A poesia mato-grossense na historiografia de Rubens de Mendonça.


Drª Rosana Rodrigues da Silva.

A poesia é fundamental. É escape e é couraça, com a qual se foge ou se engolfa na verdade do destino. É luta e é ternura.É encantamento e é tormento. É espanto diante da vida .É brisa suave, ora é abismo. É o arco e é a flecha. O caos e a lucidez. O aço fino penetrando as fímbrias da consciência ou da loucura. O Poeta é o esteta do sonho”. (Carlos Gomes de Carvalho)
Na História da Literatura mato-grossense, do historiador, crítico e poeta Rubens de Mendonça, temos a apresentação da poesia mato-grossense, ao lado da prosa, abrangendo desde o período colonial até a poesia do século XX. Nesse percurso, o historiador contempla os movimentos romântico, simbolista, parnasiano e modernista, atentando de modo especial à produção poética.
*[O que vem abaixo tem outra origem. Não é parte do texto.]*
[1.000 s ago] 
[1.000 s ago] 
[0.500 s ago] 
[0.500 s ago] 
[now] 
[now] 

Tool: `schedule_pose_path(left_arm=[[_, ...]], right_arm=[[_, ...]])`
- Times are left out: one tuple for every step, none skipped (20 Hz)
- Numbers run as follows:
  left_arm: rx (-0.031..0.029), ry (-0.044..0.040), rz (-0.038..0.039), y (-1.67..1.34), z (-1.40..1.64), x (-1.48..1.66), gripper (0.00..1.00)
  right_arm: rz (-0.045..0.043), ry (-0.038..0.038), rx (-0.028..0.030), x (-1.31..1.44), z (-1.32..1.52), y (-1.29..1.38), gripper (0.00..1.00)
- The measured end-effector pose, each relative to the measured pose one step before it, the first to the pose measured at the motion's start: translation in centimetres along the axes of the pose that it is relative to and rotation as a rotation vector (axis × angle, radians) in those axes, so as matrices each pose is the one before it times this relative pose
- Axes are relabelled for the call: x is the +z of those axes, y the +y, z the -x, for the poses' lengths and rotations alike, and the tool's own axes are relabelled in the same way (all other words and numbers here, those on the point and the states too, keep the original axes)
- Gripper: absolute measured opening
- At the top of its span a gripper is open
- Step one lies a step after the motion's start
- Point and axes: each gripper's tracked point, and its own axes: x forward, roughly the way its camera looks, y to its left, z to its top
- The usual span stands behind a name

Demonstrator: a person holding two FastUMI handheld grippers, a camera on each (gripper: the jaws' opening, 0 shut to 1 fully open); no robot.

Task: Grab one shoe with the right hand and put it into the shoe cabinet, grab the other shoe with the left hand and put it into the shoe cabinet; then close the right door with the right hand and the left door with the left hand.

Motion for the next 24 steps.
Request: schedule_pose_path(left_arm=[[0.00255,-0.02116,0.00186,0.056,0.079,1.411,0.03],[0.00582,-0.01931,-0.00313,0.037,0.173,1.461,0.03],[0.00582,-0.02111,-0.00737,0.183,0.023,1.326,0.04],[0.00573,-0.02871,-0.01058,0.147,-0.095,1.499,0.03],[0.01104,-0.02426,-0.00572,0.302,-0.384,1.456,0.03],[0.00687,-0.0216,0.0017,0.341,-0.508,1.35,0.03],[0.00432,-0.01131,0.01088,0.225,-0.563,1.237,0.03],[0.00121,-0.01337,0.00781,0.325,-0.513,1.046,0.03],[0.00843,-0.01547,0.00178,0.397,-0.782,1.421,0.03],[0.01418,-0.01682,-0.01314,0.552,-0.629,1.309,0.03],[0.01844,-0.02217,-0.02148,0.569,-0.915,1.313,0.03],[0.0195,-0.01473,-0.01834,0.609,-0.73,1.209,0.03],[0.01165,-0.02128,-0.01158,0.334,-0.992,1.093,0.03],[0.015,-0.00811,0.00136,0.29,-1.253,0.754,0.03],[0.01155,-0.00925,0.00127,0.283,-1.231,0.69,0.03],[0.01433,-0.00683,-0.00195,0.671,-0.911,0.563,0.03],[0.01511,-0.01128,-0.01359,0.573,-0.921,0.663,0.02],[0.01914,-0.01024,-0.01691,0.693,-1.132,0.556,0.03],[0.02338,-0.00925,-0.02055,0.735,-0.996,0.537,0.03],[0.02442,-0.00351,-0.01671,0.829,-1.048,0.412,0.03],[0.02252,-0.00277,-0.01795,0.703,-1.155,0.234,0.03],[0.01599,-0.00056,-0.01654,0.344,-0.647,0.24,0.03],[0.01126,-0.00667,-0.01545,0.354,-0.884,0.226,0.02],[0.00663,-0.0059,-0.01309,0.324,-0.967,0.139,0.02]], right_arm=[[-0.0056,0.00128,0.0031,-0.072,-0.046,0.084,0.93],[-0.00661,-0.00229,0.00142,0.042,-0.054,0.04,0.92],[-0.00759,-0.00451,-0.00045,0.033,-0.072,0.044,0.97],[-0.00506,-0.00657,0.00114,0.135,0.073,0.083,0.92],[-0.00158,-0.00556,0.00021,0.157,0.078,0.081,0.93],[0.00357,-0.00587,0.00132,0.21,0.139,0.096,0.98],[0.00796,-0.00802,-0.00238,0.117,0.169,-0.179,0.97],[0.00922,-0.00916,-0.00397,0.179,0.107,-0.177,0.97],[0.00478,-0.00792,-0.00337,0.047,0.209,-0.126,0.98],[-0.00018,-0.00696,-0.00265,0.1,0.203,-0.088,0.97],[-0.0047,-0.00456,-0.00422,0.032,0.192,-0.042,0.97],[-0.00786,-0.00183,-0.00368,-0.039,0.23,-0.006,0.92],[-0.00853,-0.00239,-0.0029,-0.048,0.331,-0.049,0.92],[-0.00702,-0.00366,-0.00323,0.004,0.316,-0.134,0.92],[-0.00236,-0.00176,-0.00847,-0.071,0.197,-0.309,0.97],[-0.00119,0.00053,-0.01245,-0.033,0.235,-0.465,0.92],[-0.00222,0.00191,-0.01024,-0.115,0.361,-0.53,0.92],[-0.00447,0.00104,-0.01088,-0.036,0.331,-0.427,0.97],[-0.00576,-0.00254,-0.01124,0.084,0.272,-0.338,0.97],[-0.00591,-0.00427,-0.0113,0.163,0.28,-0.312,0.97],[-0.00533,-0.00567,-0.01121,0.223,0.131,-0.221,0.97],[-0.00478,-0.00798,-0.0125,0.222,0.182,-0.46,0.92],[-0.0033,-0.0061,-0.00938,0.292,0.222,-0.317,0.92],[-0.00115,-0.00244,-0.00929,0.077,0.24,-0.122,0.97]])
O modo como o poeta Rubens de Mendonça entende e comenta a poesia mato-grossense em sua obra deve diferir do modo como o historiador comum, que não tenha o olhar amalgamado ao do poeta, focaliza e explica essa mesma poesia. É claro que a visão do poeta é sempre mais sensível às nuances do fazer poético e pode levar o analista a entender de modo privilegiado o poema enquanto montado na oficina, ou enquanto evocado no recanto da solidão. O crítico-poeta compreende melhor os bastidores do poema, sempre suspenso e indefinível para aqueles que dele só conhecem o finalmente, a obra pronta.
Da análise desenvolvida diacronicamente por Rubens de Mendonça, e não poderia ser diferente a julgar pela função de historiador, depreendemos aspectos de sua leitura que, se não ajudam na compreensão metodológica do autor, ao menos nos orientam para a definição de um estilo no qual o autor se assenta enquanto historiador e crítico. O estilo, conforme assinala Roland Barthes, em O grau zero da escritura, representa um tipo de linguagem mergulhada no íntimo do autor; não chega a ser o produto de sua escolha ou reflexão sobre a Literatura, mas traduz “as profundezas míticas do escritor e se expande para fora de sua responsabilidade” (2000, p. 11).
Um aspecto desse estilo, ao qual nos deparamos de imediato, são os comentários acerca dos poemas e poetas citados. O crítico traça comentários que vão desde considerações superficiais a outras mais aprofundadas que nos informam detalhes das obras, influência do poeta e outros pareceres da crítica local. Em todo caso, esses comentários denotam o nível da apreciação do autor. Se um poeta é merecedor de uma linha, um outro pode merecer uma ou mais páginas, com maior entusiasmo do crítico. Notamos o humor e ironia na escrita de Rubens de Mendonça que não se intimidou na crítica negativa a autores medíocres ou a pessoas públicas. Sobre o romântico Antônio Gonçalves de Carvalho, por exemplo, o historiador afirmou: “para época foi um bom poeta”. No comentário a um poema do ex-governador do Estado, Jari Gomes, o autor afirma que o soneto transcrito, “formado de palavras retumbantes, não passa de um bestialógico sem pé nem cabeça”.
Em outro momento, ao tratar do poeta Tertuliano Amarilha, autor de Lira Mato-grossense, o historiador cita a crítica de Hélio Serejo que considerou os versos de Tertuliano espontâneos e sinceros, repassados algumas vezes de lirismo ingênuo. A esse comentário, Rubens de Mendonça responde: “eu, porém, os acho apenas ingênuos”.